Since NH’s MMRC was legislated in 2012, drug overdose has continued to be the leading cause of death for cases reviewed. In 2019, NH became a recipient of a CDC ERASE MM (Enhancing Review and Surveillance to Eliminate Maternal Mortality) grant and in 2020 officially became an AIM (Alliance for Innovation in Maternal Health) state.  During that time and under the auspices of both, NH’s MMRC rolled out its objective of having every postpartum discharge with substance use disorder be equipped and educated with a naloxone kit provided by the birthing provider’s local state funded treatment center. Individual hospital level data is gathered by using an available question for situational surveillance on the birth registry. 

Washington state successfully amended the state maternal mortality review law (RCW 70.54.450) requiring hospitals and birthing centers to report deaths that occur at their facility within 42 days of pregnancy to the county coroner/medical examiner offices for investigation and autopsy. Additionally, the Washington state Maternal Mortality Review Panel (MMRP) successfully rolled out recommendations and guidance for investigations and autopsies of deaths that occur within one year of pregnancy.

Links to the maternal mortality law and the autopsy guidelines can be found on the Washington state MMRP website at www.doh.wa.gov/maternalmortality. 

System

Two initiatives were implemented to address preventable mortality related to postpartum hemorrhage.  Between 2010 and 2019, the pregnancy-related mortality ratio due to hemorrhage declined from a rolling three-year average of 3.4 hemorrhage deaths per 100,000 live births in 2010-2012 to 2.1 deaths in 2017-2019.

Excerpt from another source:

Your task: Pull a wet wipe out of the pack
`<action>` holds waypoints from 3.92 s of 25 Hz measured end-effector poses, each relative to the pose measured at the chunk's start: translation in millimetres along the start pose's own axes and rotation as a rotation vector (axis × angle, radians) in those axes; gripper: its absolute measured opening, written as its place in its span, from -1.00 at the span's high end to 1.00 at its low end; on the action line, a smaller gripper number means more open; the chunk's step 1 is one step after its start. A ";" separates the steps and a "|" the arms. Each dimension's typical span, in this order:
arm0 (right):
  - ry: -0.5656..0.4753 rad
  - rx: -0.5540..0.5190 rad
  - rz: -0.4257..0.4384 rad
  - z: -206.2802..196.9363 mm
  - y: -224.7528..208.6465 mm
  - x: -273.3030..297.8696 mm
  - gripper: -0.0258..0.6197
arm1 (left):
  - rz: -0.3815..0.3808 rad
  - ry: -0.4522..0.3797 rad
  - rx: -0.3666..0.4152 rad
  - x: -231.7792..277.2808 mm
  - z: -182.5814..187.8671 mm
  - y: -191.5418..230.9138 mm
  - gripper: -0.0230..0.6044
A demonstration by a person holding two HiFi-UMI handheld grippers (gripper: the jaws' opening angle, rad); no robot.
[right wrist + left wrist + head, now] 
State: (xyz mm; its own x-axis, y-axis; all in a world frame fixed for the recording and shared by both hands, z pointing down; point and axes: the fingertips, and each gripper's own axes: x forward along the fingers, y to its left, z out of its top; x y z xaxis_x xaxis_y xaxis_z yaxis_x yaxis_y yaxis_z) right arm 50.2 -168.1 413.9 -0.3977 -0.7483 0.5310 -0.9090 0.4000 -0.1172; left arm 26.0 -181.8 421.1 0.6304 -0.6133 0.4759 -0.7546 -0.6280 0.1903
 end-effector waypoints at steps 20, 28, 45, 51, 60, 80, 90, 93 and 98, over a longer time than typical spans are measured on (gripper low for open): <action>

Connecticut passed the extension of coverage to Medicaid eligible pregnant and postpartum women to one-year postpartum.

Community

The New York City Department of Health and Mental Hygiene (DOHMH) has been reviewing maternal death cases since January 2018, starting with all pregnancy-associated maternal deaths of mothers who died in New York City. One of the key recommendations from the review of 2017 deaths was to identify and disseminate existing materials and resources that educate pregnant people about postpartum warning signs, with a focus on postpartum depression and hypertension.  The Health Department supported the implementation of this recommendation through the dissemination of innovative, culturally relevant social media content authored by three social media influencers with mass followers who are Black and Brown women of reproductive age. These influencers shared their own birth stories on social media with messages about warning signs and symptoms of maternal mortality (MM) and severe maternal morbidity (SMM), with a focus on depression and hypertension. This effort led to the creation 23 posts, published across Instagram, Facebook, Twitter and personal blogs and were viewed by over 17,000 people online. The success of the work has buoyed other Health Department programs to explore ways of continuing to partner with these influencers.

Data

In partnership with Wisconsin Department of Health Services (DHS) leadership, the Wisconsin Maternal Mortality Review (MMR) program helped to write and release a Health Alert through the DHS Health Alert Network (HAN) to encourage urgent efforts to intensify COVID-19 vaccine education and to accelerate primary vaccination and booster doses of COVID-19 vaccines for people who are pregnant, recently pregnant (including those who are lactating), who are trying to get pregnant now, or who might become pregnant in the future.